HAYATIMDA YENİ BİR SAYFA AÇILIYOR (ÖYKÜ 4)

                        HAYATIMDA YENİ BİR SAYFA AÇILIYOR


                       Tayinimi istemişim.Hayatımın büyük kısmını geçirdiğim şehire gelmişim.Yeni bir hayata başlıyorum.Mutlu olmakla olmamak arasında bir yerdeyim ama ben mutlu kısmı seçiyorum.Yapacağım pek bir şey yok.O kadar uğraşa rağmen uzak bir ilçeye atanmışım.Yaşadığım yer ile görev yapacağım yer arası ortalama 2.5(iki buçuk) saat.Tabii bunun aşağısı da olabilir yukarısı da.Bunu göreve başlamamdan sonra çok daha iyi anlayacağım.Göreve başlamadan önce gidip görmek istiyorum ilçeyi.Beraber çalışacağım arkadaşları tanımak istiyorum.Gidiyorum.İlk gidiş,rahatım.Öğlen saatlerinde bulunduğum şehirden kalkıp çalışacağım ilçeden de geçen bir otobüse bindim.Ülkenin ilk 5 sırasında yer alan bir şehirde hem de çocukluğumun ve gençliğimin geçtiği bu şehirde böyle yerler var mı dedirtti bana.Yolun yarısından sonra aman Allahım o bitmeyen dönemeçli yol beni benden aldı götürdü.Yolun uzaması,torosların muhteşem manzarasını seyretmeme engel.Kafamda her gün gel-git nasıl yapacağım sorusu yankılanıyordu.En nihayet aştığımız tepenin arkasından,akan ırmağın iki yakasında toplu binaların bulunduğu bir yer göründü.Muavine nerede ineceğimi söylediğimden,görev yapacağım binanın önünde durdu otobüs.İndim.

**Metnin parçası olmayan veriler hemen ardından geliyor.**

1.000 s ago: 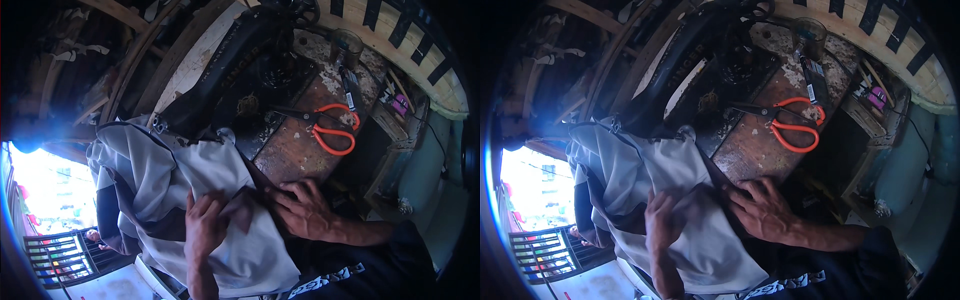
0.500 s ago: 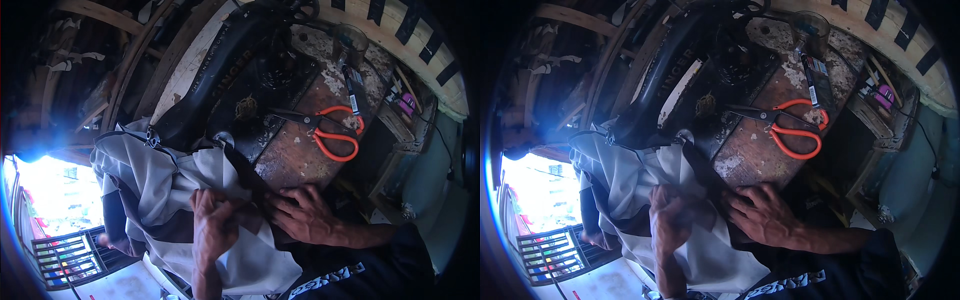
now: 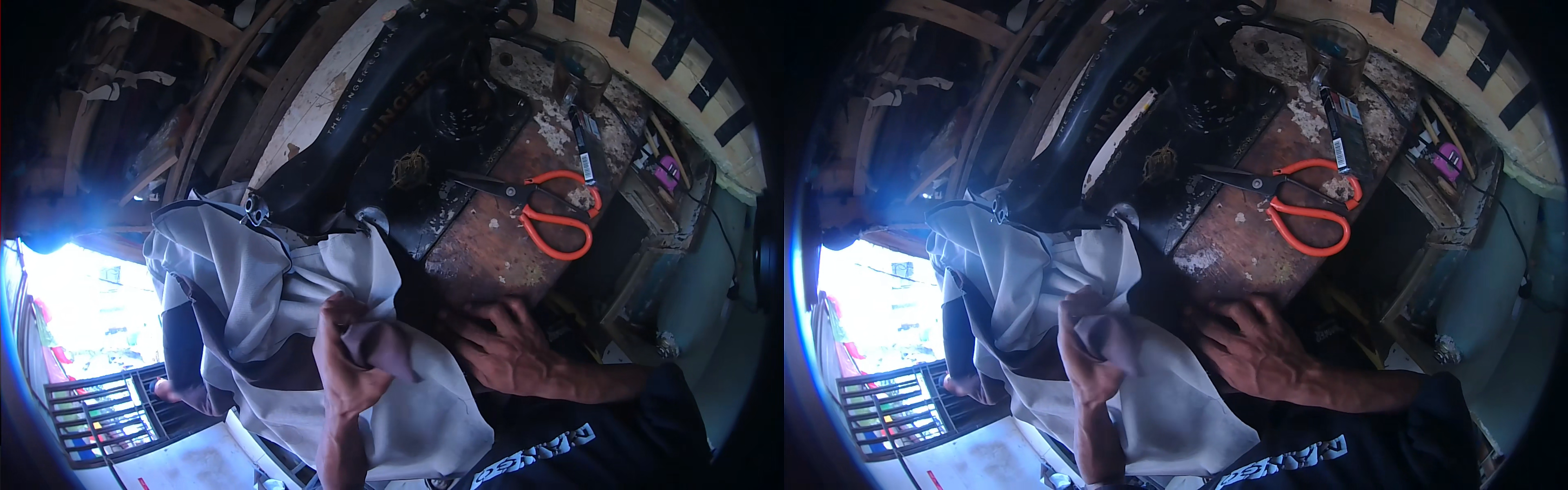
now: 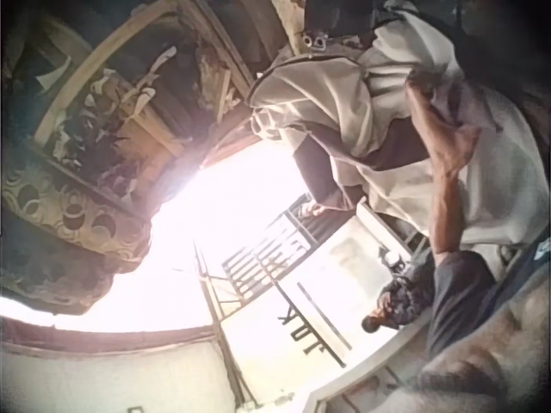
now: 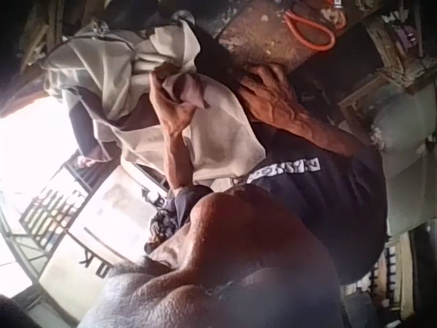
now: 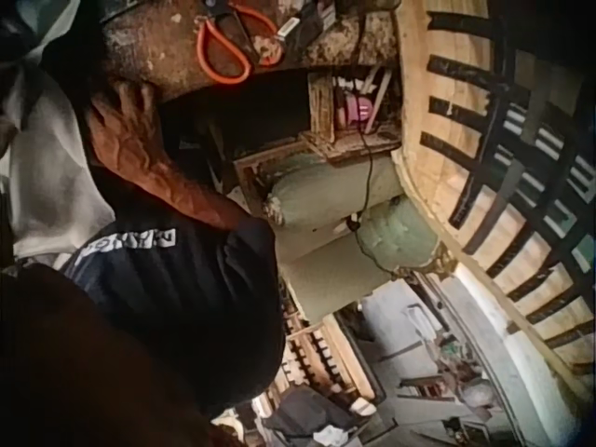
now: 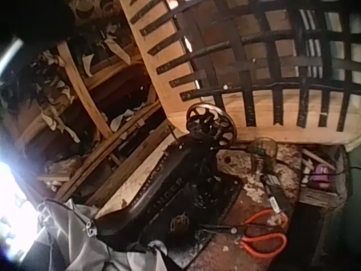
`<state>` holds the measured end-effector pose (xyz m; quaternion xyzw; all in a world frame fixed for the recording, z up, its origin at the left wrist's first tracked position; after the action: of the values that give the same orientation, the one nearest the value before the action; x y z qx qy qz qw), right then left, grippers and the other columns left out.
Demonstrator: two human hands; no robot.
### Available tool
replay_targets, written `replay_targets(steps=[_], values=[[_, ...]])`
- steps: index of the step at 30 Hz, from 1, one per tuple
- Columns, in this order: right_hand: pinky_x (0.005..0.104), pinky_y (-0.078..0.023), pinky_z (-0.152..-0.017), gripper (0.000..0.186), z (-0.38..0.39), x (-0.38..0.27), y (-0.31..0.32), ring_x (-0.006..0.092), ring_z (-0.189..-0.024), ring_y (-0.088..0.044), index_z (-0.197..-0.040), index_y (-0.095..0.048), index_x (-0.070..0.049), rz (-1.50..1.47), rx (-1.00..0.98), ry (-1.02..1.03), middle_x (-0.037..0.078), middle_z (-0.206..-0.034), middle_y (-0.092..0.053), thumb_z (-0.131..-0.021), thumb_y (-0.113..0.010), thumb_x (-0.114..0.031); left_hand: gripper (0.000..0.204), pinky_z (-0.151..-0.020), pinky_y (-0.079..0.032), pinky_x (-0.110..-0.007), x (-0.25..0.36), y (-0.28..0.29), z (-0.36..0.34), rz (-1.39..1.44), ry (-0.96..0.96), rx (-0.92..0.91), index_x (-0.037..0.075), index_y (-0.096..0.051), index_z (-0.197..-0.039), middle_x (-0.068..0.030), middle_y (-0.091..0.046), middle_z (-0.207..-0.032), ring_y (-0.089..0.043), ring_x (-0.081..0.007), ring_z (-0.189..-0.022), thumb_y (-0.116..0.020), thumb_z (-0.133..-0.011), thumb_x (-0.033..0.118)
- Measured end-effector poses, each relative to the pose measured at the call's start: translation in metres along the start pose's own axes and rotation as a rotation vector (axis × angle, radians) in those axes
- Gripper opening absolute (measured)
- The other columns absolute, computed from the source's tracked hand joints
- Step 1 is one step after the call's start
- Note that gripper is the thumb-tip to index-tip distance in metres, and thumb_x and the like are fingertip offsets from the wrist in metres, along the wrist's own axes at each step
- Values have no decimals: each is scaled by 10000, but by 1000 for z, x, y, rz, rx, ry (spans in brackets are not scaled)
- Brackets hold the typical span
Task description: The person stitches fabric panels together using a sewing machine, cuts thread using scissors, and aligns the fabric edges by hand before sewing another seam.
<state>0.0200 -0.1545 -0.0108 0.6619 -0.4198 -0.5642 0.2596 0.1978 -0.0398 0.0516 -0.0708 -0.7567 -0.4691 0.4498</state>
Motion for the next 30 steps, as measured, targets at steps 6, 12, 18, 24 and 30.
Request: replay_targets(steps=[6,12,18,24,30], values=[[467,-440,-1030,418,3,-6,1,232,-1293,-543,-1282,-719,-122,-1,48,11,25,-1468,-595,-898,-714,-286,682,-976,-495,-416,8,-10,-1,-227,133,-59,-21,-535,-1327,-174,-633,-1054,-627,-359,-1014,-809,-705,30],[466,-433,-1041,457,4,-2,1,227,-1303,-532,-1311,-708,-131,-28,59,7,17,-1447,-597,-889,-723,-303,667,-1097,-436,-509,5,-28,-4,-594,126,-314,-7,-549,-1378,-192,-687,-1194,-605,-434,-1221,-733,-737,-2],[464,-421,-1064,513,4,-2,6,226,-1322,-516,-1349,-681,-141,-7,27,16,13,-1477,-574,-872,-726,-326,565,-1124,-412,-519,21,-31,-9,-507,-105,-251,13,-607,-1244,-148,-710,-1159,-652,-338,-1211,-736,-695,-5],[464,-415,-1079,519,5,-2,3,228,-1342,-510,-1347,-682,-139,-15,41,15,15,-1481,-584,-877,-731,-354,453,-940,-452,-490,1,-32,-10,-489,-34,-278,12,-603,-1230,-184,-710,-1080,-651,-410,-996,-712,-792,-23],[453,-416,-1083,451,6,-1,1,239,-1342,-519,-1337,-696,-138,-22,53,12,7,-1462,-606,-932,-710,-336,571,-922,-419,-476,2,-38,-19,-436,46,-269,2,-617,-1275,-159,-635,-1079,-594,-347,-1077,-749,-720,-3]])
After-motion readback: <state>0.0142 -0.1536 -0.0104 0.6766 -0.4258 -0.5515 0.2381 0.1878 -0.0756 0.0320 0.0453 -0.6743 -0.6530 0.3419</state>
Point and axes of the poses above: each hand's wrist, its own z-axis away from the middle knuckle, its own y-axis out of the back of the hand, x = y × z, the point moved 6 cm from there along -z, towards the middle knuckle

                       Karşımda bina,ruhsuz duruyor.Kişiliksiz.Öylesine.Olması gerekmişcesine.Seni,bana uydururum diyor.Sağ tarafıma dönüp bakıyorum,dükkanlar sıralanmış.Daha yukarılarda evler,bahçe içerisinde dağılmışlar.O anki ruh durumum mu?Nasıl anlatayım?Kelimelere nasıl dökeyim?Yok yok öylece kalsın.Binadan içeriye giriyorum.Ortalıkta dolaşan görevliye müdürü soruyorum,kendimi tanıtıyorum.Heyecanla beni beklediklerini söylüyor.Hoş tutmaya çalışırken kendimi,müdürün odasında buluyorum.Kilolu,çenesi düşük,bildiğimiz torpille gelmiş politik birisi izlenimi veriyor.Her zaman ne yapıyorsam onu yapıyorum;olduğu gibi davranmak.Öyle yapıyorum.Memnuniyetini yüzünden anlayabiliyorum.O da geçimsiz biri olmadığımı görüyor.Beraber çelışacağım akadaşlardan bazıları ile de tanışıyorum.Problem yaşamıyacak gibiyim.Gerçi burayla pek alakam olmayacağı için çok fazla ilgilenmiyorum.Çalışacağım arkadaşlarla uyuşup uyuşmayacağıma bakmıyorum.Halbuki bir saat çalışsanız bile çalıştığınız kişiler önemli.Bunu zaman çok güzel öğretiyor.


                     Geldiğim otobüsle geri dönmem söz konusu değil.Akşam geç saatte geri dönermiş gittiği yerden.O da geri dönerse.Saat başını beklemem gerek.İlçenin kendi minibüsleri varmış.Her saaat başı kalkan minibüse binip daha büyük bir ilçeye,oradan da merkeze gideceğim.Oturduğum evime.Şimdi lay lay lom günlerimdeyim.Zamanla anyayı da Konyayı da öğrenecektim.Daha sonraları da karnımı doyurduğum yandaki lokantaya geçtim.Yabancıyım ya,soru üstüne soru.Hiç haz etmem ama yanıt veriyorum.Öylesine.Karşımdaki beni tanımaya çalışıyor,ben ise merak bile etmiyorum.Bıraksam ilçenin her yaşayanı hakkında bilgi edinirdim ama başkalarının yaşantısı beni pek alakadar etmiyor,yakın çevrem hariç.Kendi yaşantım birinci planda.Kendi yaşadıklarım,mutluluklarım,üzüntülerim,heyecanlarım,acılarım...


                     Daha önce haber verdiğimiz minibüs,lokantanın önünden beni aldı.Tabii söylenen saatin dışında bir saatte.Daha sonra anlayacaktım ki minibüsün kalkış saati,doluş saatiydi.Hem gelirken hem giderken.Aman Allahım...Son durakda indirdi.Şehre gitmek üzere ikinci minibüse bindim.Beni nelerin beklediğini az buçuk tahmin etmeye başlamıştım.Her şeye iyi yönünden bakıyordum.Yapacak başka bir şey yoktu.Hayat bir yerden alıp seni öylesine bir yere savuruyordu ki...Ya hayatını renklandirecektin ya da tüh-vah diyerek geçirecektin.Ben vah-vah diyeceklerden değildim...

NOT :
Öyküme konu olan resim yağlıboya bir çalışmamdır.